August 9, 2022
England vs New Zealand, Commonwealth Games, 2022

You wouldn’t necessarily know that it’s watching his rip-offs of opposing players from the ground up in true, old Brunt fashion. But as England draw closer to their goal of winning a Commonwealth Games medal on their home soil, with retirement looming high, it’s not really the brunt of the old.

At least not publicly Brunt has set his retirement date. But, after declaring that he had played his last Test during the Ashes in January, he recently told ESPNcricinfo that, whether he wants to time his international career after the Commonwealth Games or next year’s T20 World Cup, Push for it, the end will be ” very soon”.

“Everybody has their ups and downs,” Brunt said, as Brunt struggled with his action during England’s tour of Australia and then New Zealand for the ODI World Cup.

“I have a lot of questions for myself and I’ve worked exceptionally hard the last three months before this tournament. So it’s fun because I’m feeling good, playing well, and things like that.” It’s hard to walk away. That. So yeah, there’s a lot going on in my mind right now.”

She was speaking after taking two for just two runs in her first two overs to submit to New Zealand as they made 71 for 9 in 20 overs during their final group game. England won by seven wickets with 50 balls to spare to top Group B and avoid semi-final favorites Australia. After taking on India in England’s day’s game, New Zealand will take on Group A leaders Australia in the second semi-final to be played in the UK on Saturday.

Brunt has had a great tournament so far. He finished Thursday night’s match with 2 for 4 in three overs as he took 1 for 16 and scored an unbeaten 38 off 23 balls and 8 wickets in three overs in their 26-run victory against South Africa. 1 claimed as England beat Sri Lanka by five wickets.

Her fourth ball against New Zealand was an offcutter that sent Sophie Devine’s leg stump cartwheeling, a ball she had added to her arsenal under previous England women’s coach Mark Robinson.

“He challenged me to get better as a player,” Brunt said. “They’ve noticed that a lot of kids in their 30s aren’t able to improve their game at that point. You either fidget or you step up.

“It was a challenge and I wanted to prove him wrong, step up, so I got some balls and he’s my banker, and I bring him out when I need to. I’m really happy for so many of my careers.” Picked it up in the final stages.”

Brunt’s eighth delivery was similar but quicker and hit the top of Amelia Kerr’s middle stump as New Zealand rolled to 10 for 2. Then 20-year-old Issie Wong, representing the next wave of England fast bowlers, took 2 for 10 from him. Three overs, including the tournament’s leading run-scorer, Suzy Bates, to put New Zealand in serious trouble.

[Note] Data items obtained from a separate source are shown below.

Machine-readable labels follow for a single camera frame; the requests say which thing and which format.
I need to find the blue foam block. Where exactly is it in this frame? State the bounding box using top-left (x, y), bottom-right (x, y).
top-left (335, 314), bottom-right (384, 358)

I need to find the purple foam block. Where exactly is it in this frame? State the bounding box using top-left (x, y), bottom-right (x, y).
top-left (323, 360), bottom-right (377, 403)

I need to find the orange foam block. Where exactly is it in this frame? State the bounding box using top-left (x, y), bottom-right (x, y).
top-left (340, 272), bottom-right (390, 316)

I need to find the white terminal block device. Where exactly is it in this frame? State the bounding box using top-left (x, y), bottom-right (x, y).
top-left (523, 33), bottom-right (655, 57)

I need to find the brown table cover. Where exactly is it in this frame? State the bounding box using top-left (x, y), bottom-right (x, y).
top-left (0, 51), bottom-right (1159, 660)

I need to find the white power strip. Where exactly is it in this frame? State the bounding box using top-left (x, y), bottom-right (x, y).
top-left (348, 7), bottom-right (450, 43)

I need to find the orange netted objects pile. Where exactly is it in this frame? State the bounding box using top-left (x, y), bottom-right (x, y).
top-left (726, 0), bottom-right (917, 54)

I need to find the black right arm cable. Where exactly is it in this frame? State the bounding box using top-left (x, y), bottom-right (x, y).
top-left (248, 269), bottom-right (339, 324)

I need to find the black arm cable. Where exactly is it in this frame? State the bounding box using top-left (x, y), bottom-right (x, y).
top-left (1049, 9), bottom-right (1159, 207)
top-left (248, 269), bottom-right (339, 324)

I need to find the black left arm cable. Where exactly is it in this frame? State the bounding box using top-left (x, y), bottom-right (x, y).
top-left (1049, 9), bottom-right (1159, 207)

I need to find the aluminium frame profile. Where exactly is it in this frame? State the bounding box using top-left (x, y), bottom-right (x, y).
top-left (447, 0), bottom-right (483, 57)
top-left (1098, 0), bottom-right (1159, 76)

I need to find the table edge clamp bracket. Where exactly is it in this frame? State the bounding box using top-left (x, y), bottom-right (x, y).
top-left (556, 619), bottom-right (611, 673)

Brunt was full of praise for the likes of Wong and left-arm seamer Freya Kemp, who is just 17 years old, as is Alice Capsi, second only to Bates on the tournament’s run-scoring charts. All three England youngsters made their international debut in a bilateral series against South Africa just before the Games and took the task with ease, rejoicing in the atmosphere of over 10,000 crowds at Edgbaston.

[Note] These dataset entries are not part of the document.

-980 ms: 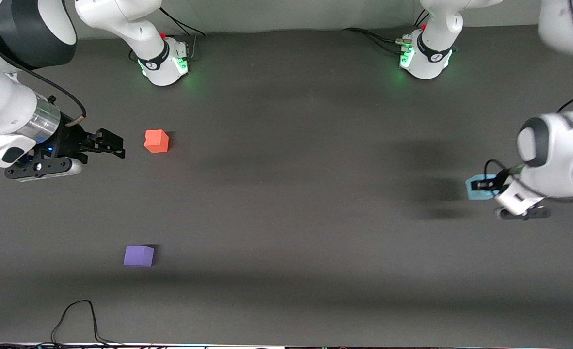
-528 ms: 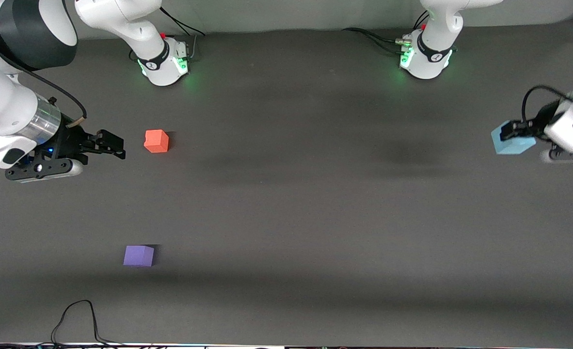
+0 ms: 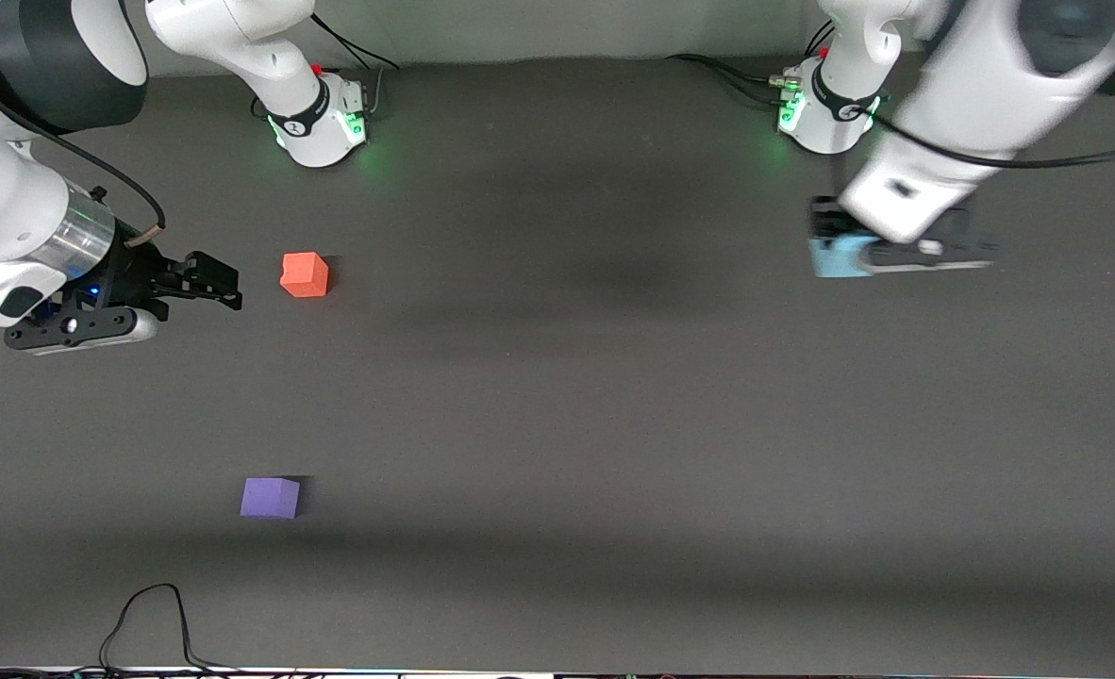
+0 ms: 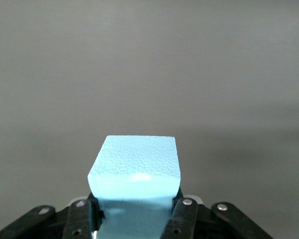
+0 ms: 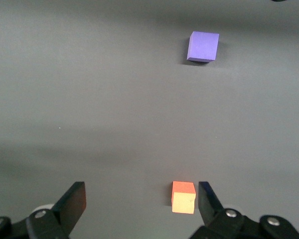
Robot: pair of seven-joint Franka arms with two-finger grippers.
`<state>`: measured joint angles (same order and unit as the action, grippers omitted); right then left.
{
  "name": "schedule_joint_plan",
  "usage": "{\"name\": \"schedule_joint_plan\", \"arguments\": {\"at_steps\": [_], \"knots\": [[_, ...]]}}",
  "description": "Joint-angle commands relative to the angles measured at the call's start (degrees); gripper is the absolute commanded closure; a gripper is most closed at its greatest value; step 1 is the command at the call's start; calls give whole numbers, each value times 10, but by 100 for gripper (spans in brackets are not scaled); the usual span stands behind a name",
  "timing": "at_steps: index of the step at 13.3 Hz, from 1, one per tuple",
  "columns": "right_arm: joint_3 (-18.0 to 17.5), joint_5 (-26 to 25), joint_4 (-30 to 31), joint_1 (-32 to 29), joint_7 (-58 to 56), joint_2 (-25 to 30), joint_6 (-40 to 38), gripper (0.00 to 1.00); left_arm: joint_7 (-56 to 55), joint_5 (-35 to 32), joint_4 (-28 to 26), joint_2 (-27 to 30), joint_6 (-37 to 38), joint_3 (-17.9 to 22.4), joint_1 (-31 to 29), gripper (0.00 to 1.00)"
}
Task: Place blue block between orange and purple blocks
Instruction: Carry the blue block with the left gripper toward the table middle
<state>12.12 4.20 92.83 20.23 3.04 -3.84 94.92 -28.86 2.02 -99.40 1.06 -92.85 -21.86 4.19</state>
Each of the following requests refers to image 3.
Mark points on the light blue foam block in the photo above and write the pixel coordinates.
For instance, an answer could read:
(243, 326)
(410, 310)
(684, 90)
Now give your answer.
(839, 258)

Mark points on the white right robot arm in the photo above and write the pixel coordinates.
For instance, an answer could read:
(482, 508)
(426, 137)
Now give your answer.
(10, 226)

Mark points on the purple foam block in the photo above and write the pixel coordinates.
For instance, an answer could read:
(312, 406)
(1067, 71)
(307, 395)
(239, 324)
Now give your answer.
(269, 498)

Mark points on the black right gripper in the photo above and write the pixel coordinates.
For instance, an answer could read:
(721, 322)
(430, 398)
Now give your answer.
(133, 270)

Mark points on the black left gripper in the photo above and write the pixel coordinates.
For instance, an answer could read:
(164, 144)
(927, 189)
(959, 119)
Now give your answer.
(823, 223)

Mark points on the orange foam block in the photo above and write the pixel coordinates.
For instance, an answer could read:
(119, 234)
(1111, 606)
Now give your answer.
(304, 274)

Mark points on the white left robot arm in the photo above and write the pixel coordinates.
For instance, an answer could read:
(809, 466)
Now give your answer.
(973, 104)

“I know for a fact they love it, and they’re not intimidated,” Brunt said. “They are very confident people and you can’t play an international game without confidence and arrogance in a healthy way.

“It’s like boxers, isn’t it? They talk about a good game. They say they’ll never give up, they’re the best they’ve ever been, and that’s the kind of arrogance you have because there’s so much to get out of.” I feel like being in that kind of crowd and putting myself in front of thousands of people. I’m glad they’ve got it because I think it’s been an important component for me in my career.”

New Zealand captain Devine joked that that illustrious career could not end soon.

“To be completely honest, me and Suze [Bates] Said we can’t wait until she retires,” Devine smiled. “She’s been bugging us for 15 years. He’s still in arrears. She defies her age and her skills are incredible, so full credit, she is still able to run and bowl the way she does.

“She’s a really smart player. She’s probably not as quick as she used to be, she’ll admit at first… I hope so, because otherwise she’s probably going to send me some beamers. But a really smart bowler.” And she leads that team well. She will leave a huge hole when she retires, which is expected to happen very soon.”